*Task*: Your task is to restate word for word the lines in the material below, from the one with "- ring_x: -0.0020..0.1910" up to and including the one with "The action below". Do not carry over the pictures.

*Provided material*:
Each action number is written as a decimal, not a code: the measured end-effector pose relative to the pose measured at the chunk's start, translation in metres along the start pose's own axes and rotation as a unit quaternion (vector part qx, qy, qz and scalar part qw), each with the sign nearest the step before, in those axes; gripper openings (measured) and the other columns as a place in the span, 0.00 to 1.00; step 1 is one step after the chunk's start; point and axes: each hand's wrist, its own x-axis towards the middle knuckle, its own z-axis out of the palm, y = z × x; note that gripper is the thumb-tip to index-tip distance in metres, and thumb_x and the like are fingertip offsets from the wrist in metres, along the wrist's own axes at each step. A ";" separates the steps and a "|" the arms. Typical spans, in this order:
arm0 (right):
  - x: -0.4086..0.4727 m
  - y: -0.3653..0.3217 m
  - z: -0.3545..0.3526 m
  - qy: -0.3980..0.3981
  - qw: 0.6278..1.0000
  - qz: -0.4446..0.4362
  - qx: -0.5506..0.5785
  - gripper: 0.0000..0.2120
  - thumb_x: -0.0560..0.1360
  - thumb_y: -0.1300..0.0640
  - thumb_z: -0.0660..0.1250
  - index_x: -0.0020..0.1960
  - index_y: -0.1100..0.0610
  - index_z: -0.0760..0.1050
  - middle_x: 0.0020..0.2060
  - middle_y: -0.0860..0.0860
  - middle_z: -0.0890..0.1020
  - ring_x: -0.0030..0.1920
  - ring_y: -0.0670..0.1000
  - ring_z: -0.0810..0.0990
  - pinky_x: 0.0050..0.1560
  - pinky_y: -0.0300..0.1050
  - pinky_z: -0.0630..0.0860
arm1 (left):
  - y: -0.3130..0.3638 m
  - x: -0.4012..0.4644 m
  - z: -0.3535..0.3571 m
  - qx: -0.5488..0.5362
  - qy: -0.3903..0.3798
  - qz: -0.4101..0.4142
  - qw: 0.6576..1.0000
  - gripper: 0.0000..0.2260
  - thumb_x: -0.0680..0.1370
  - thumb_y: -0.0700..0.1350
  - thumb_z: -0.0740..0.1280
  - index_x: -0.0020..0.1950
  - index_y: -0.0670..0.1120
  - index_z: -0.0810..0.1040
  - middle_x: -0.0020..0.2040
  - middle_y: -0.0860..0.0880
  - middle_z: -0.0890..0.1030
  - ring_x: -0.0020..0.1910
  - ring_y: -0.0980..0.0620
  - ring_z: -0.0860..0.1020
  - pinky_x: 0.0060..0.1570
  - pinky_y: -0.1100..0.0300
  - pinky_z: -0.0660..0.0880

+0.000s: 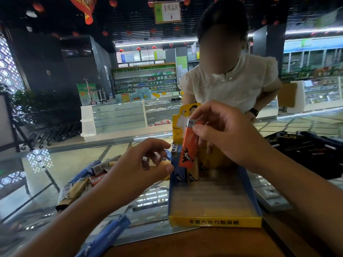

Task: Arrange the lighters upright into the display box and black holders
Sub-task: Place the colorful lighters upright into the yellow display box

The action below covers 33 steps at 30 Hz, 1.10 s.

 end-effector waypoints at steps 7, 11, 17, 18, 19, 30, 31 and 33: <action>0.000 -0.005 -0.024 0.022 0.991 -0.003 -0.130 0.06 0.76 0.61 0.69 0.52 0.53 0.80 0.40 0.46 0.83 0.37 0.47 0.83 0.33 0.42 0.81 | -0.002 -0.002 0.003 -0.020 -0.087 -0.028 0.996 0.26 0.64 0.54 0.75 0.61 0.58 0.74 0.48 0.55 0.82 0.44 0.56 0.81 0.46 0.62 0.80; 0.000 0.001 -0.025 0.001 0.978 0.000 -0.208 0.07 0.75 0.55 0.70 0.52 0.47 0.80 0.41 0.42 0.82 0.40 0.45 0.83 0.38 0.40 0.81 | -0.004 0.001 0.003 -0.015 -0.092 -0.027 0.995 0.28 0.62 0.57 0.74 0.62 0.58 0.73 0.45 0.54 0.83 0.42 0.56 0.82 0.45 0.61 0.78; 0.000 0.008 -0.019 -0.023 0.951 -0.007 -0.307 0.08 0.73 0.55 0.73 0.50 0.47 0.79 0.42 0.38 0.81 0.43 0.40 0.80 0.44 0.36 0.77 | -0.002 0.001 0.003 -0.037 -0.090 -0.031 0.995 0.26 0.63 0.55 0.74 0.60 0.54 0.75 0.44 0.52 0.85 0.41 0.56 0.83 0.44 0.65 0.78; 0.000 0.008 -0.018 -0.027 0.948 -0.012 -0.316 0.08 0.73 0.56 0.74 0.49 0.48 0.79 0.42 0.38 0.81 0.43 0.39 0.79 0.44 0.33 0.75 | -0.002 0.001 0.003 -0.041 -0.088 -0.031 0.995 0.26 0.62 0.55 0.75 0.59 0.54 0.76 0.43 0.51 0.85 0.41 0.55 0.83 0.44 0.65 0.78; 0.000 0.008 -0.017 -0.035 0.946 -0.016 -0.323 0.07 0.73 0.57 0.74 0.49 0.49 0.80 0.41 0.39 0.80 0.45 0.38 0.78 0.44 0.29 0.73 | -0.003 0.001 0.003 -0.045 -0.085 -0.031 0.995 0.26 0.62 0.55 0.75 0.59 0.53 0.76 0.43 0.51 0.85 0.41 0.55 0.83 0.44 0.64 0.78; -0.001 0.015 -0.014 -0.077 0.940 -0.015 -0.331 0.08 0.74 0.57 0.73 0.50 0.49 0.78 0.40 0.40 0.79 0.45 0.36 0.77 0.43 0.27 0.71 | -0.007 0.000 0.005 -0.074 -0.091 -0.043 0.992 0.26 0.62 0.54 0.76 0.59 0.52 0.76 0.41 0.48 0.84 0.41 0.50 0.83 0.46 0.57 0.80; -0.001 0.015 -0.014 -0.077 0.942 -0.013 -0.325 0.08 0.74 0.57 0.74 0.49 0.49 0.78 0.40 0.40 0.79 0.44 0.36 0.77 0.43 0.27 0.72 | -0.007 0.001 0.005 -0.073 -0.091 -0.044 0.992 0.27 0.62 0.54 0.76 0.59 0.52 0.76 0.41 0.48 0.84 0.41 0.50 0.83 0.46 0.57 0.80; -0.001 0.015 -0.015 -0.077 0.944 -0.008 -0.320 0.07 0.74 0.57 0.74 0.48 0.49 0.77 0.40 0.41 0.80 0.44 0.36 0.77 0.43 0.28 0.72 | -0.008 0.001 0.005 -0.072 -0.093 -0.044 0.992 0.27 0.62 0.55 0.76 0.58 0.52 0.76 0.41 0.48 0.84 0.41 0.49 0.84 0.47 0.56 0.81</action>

*Result of this exercise*:
  - ring_x: -0.0020..0.1910
  - ring_y: -0.0980..0.0620
  - ring_z: -0.0860..0.1020
  - pinky_x: 0.0060..0.1570
  - pinky_y: -0.1100..0.0300
  - pinky_z: -0.0660..0.0880

+0.000s: 

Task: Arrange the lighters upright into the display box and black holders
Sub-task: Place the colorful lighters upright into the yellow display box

The action below covers 33 steps at 30 Hz, 1.10 s.

This exercise is complete.